**WORK INSTRUCTION:**
Look through the records below for the line with "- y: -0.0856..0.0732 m" and the line with "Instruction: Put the", then return those lines and all lines between, exactly.

**STORED DATA:**

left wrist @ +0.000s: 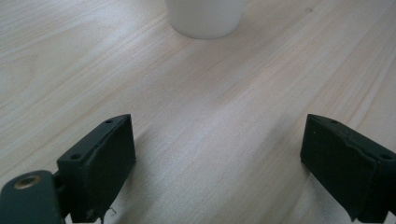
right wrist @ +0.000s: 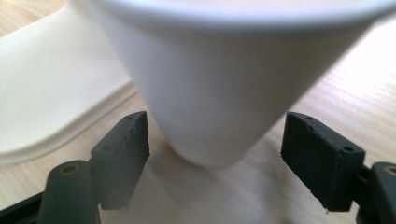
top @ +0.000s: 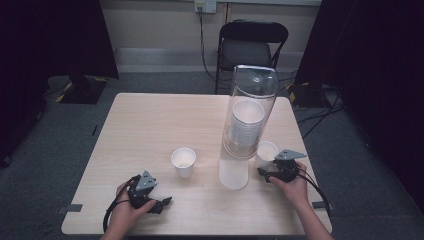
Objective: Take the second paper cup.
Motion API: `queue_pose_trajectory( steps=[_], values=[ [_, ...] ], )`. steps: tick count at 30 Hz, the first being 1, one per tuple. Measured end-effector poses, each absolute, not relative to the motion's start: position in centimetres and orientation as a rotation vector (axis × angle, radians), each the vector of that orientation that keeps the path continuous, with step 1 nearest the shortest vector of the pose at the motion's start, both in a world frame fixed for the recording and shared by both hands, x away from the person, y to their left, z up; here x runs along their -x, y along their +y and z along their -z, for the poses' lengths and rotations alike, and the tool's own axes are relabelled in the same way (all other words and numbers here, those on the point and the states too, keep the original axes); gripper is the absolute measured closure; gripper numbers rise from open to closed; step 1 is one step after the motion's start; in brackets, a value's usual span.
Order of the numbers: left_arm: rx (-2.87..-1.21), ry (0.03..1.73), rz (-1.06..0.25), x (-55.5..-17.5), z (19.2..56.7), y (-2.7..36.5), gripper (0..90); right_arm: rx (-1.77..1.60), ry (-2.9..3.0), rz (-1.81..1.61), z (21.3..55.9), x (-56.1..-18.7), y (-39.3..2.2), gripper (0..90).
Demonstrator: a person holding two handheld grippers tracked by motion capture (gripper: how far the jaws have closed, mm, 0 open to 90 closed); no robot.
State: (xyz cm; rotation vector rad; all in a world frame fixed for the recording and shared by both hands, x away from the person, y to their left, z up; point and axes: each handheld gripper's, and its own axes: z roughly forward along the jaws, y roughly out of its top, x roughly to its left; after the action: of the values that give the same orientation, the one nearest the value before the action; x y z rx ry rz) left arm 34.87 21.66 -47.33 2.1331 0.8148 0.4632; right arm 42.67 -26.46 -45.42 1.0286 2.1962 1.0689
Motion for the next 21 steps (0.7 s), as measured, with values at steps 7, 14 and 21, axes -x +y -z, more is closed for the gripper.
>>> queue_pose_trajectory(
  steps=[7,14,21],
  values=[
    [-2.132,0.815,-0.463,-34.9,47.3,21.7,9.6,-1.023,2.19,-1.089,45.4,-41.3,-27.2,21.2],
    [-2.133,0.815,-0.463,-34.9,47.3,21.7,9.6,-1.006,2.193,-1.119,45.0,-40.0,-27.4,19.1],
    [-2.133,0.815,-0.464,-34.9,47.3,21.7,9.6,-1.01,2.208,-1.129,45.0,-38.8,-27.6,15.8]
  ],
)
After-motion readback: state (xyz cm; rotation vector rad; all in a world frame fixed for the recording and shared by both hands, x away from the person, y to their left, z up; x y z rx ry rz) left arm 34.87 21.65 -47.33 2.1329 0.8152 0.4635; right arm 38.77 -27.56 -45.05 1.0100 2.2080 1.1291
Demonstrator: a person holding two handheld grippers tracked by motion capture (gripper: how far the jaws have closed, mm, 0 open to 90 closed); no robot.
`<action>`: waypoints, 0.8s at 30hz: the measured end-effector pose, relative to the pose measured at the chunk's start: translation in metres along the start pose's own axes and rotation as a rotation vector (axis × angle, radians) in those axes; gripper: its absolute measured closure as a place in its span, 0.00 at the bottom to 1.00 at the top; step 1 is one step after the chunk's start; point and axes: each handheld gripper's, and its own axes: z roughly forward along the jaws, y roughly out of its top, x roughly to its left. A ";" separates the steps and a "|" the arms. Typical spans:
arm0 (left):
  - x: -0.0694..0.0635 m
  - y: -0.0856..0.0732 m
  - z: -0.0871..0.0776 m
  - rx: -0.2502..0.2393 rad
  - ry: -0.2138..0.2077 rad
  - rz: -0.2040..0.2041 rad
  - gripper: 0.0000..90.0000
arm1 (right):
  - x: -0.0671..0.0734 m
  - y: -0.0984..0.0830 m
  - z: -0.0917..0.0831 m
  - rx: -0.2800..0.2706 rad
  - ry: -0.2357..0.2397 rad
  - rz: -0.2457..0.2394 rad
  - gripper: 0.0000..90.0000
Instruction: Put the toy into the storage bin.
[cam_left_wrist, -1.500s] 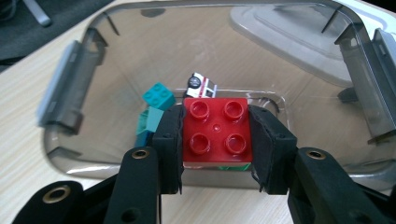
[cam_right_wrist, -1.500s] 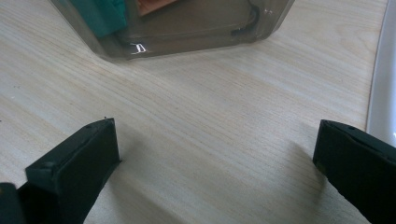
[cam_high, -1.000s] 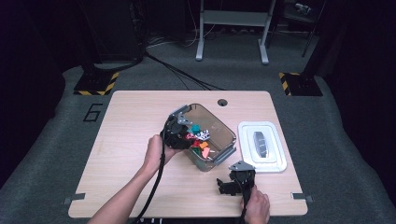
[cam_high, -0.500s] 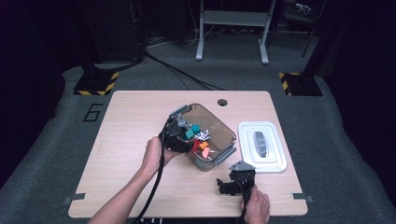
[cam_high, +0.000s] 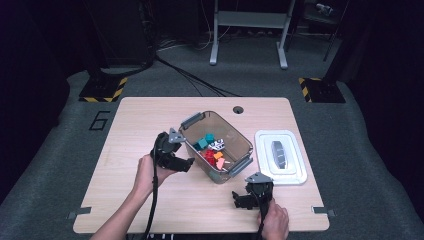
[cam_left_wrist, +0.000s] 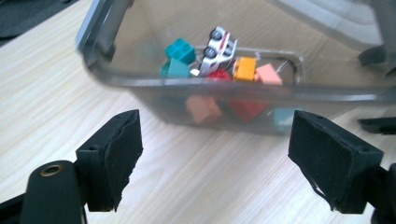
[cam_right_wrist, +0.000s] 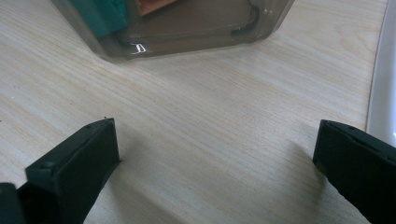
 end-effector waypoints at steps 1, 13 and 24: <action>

**ANSWER SECTION:**
  - y: -0.0856..0.0732 m
  - z: -0.0871..0.0776 m
  - rx: -0.2502..0.2393 rad
  - ry: -0.2138..0.2077 rad
  - rz: -0.2040..0.2041 rad
  - gripper: 0.0000..90.0000
arm1 (right):
  - x: -0.0671..0.0734 m
  - y: -0.0984..0.0830 m
  - z: -0.0917..0.0831 m
  - rx: -0.2800..0.2706 rad
  - ry: -0.2357..0.2397 rad
  - rz: -0.2457..0.2394 rad
  - gripper: 0.0000..90.0000
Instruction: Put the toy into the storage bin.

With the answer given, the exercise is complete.